== Segment start ==
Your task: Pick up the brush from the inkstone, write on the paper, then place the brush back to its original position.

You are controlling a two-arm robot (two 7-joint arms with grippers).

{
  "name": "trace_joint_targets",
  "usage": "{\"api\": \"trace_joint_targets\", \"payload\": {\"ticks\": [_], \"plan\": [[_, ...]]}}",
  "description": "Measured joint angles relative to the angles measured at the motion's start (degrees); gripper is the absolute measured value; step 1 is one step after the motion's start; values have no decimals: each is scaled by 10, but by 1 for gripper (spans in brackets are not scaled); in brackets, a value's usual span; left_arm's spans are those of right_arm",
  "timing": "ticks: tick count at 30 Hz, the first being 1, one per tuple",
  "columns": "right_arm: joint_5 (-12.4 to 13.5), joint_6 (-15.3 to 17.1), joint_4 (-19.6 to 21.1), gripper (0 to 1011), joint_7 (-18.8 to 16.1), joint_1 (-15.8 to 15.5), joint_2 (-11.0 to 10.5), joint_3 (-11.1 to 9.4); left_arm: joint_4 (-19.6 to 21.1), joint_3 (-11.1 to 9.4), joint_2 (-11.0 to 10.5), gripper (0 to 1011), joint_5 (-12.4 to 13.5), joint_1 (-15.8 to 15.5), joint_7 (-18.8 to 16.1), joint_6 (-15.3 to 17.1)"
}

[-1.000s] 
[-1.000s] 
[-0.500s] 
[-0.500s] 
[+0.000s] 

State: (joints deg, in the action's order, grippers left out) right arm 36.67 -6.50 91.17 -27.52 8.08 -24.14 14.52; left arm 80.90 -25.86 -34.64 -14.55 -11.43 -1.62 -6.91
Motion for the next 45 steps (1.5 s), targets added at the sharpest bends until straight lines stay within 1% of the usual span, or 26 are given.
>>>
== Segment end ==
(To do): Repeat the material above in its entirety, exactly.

(Answer to this exercise):
Your task: Pick up the brush from the inkstone, write on the paper, then place the brush back to its original position.

You are controlling a two-arm robot (two 7-joint arms with grippers).

{
  "name": "trace_joint_targets",
  "usage": "{\"api\": \"trace_joint_targets\", \"payload\": {\"ticks\": [_], \"plan\": [[_, ...]]}}",
  "description": "Measured joint angles relative to the angles measured at the motion's start (degrees); gripper is the absolute measured value; step 1 is one step after the motion's start; values have no decimals: each is scaled by 10, but by 1 for gripper (spans in brackets are not scaled); in brackets, a value's usual span; left_arm's spans are those of right_arm",
  "timing": "ticks: tick count at 30 Hz, the first being 1, one per tuple",
  "columns": "right_arm: joint_5 (-12.4 to 13.5), joint_6 (-15.3 to 17.1), joint_4 (-19.6 to 21.1), gripper (0 to 1011), joint_7 (-18.8 to 16.1), joint_1 (-15.8 to 15.5), joint_2 (-11.0 to 10.5), joint_3 (-11.1 to 9.4); left_arm: joint_4 (-19.6 to 21.1), joint_3 (-11.1 to 9.4), joint_2 (-11.0 to 10.5), gripper (0 to 1011), joint_5 (-12.4 to 13.5), joint_1 (-15.8 to 15.5), joint_7 (-18.8 to 16.1), joint_6 (-15.3 to 17.1)"
}

[-1.000s] 
[-1.000s] 
[-0.500s] 
[-0.500s] 
[+0.000s] 

State: (joints deg, in the action's order, grippers left out) right arm 36.67 -6.50 91.17 -27.52 8.08 -24.14 14.52; left arm 80.90 -25.86 -34.64 -14.55 -11.43 -1.62 -6.91
Motion for the next 45 steps (1.5 s), targets added at the sharpest bends until straight lines stay within 1% of the usual span, or 26 are given.
>>>

The exercise requires no additional output.